**WHAT YOU WILL DO**
Return every line of the data below word for word, including the punctuation.

**PROVIDED MATERIAL**
=== Section Start ===
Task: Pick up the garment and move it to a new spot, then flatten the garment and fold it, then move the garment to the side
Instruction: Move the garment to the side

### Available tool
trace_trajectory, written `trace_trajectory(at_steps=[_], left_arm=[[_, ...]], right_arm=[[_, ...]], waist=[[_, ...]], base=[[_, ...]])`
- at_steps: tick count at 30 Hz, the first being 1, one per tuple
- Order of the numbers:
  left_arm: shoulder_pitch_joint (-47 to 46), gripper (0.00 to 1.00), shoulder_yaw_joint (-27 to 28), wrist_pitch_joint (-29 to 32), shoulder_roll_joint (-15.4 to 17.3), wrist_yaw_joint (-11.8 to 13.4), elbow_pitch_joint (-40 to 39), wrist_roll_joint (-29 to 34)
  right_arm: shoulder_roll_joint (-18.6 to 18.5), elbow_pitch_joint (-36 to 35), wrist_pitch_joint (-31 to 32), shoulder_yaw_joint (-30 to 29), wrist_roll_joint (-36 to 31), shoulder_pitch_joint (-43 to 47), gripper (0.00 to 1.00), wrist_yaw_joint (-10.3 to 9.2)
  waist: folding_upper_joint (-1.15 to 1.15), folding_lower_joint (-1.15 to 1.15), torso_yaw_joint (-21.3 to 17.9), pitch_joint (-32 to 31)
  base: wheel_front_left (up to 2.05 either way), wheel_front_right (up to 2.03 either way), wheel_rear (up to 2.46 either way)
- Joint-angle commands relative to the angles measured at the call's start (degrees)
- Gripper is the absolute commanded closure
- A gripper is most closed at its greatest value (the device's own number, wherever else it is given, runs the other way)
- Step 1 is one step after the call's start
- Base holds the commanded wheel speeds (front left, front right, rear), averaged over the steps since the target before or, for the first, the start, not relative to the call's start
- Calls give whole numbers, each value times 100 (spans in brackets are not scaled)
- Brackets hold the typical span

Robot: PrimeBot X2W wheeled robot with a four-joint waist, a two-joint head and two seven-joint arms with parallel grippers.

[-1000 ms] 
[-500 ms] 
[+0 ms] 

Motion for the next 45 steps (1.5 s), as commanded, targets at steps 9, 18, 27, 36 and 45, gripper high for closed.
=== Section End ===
**PROBLEM SOLUTION**
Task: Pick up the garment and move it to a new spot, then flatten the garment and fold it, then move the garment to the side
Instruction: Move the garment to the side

### Available tool
trace_trajectory, written `trace_trajectory(at_steps=[_], left_arm=[[_, ...]], right_arm=[[_, ...]], waist=[[_, ...]], base=[[_, ...]])`
- at_steps: tick count at 30 Hz, the first being 1, one per tuple
- Order of the numbers:
  left_arm: shoulder_pitch_joint (-47 to 46), gripper (0.00 to 1.00), shoulder_yaw_joint (-27 to 28), wrist_pitch_joint (-29 to 32), shoulder_roll_joint (-15.4 to 17.3), wrist_yaw_joint (-11.8 to 13.4), elbow_pitch_joint (-40 to 39), wrist_roll_joint (-29 to 34)
  right_arm: shoulder_roll_joint (-18.6 to 18.5), elbow_pitch_joint (-36 to 35), wrist_pitch_joint (-31 to 32), shoulder_yaw_joint (-30 to 29), wrist_roll_joint (-36 to 31), shoulder_pitch_joint (-43 to 47), gripper (0.00 to 1.00), wrist_yaw_joint (-10.3 to 9.2)
  waist: folding_upper_joint (-1.15 to 1.15), folding_lower_joint (-1.15 to 1.15), torso_yaw_joint (-21.3 to 17.9), pitch_joint (-32 to 31)
  base: wheel_front_left (up to 2.05 either way), wheel_front_right (up to 2.03 either way), wheel_rear (up to 2.46 either way)
- Joint-angle commands relative to the angles measured at the call's start (degrees)
- Gripper is the absolute commanded closure
- A gripper is most closed at its greatest value (the device's own number, wherever else it is given, runs the other way)
- Step 1 is one step after the call's start
- Base holds the commanded wheel speeds (front left, front right, rear), averaged over the steps since the target before or, for the first, the start, not relative to the call's start
- Calls give whole numbers, each value times 100 (spans in brackets are not scaled)
- Brackets hold the typical span

Robot: PrimeBot X2W wheeled robot with a four-joint waist, a two-joint head and two seven-joint arms with parallel grippers.

[-1000 ms] 
[-500 ms] 
[+0 ms] 

Motion for the next 45 steps (1.5 s), as commanded, targets at steps 9, 18, 27, 36 and 45, gripper high for closed.

Output for the exercise is now complete.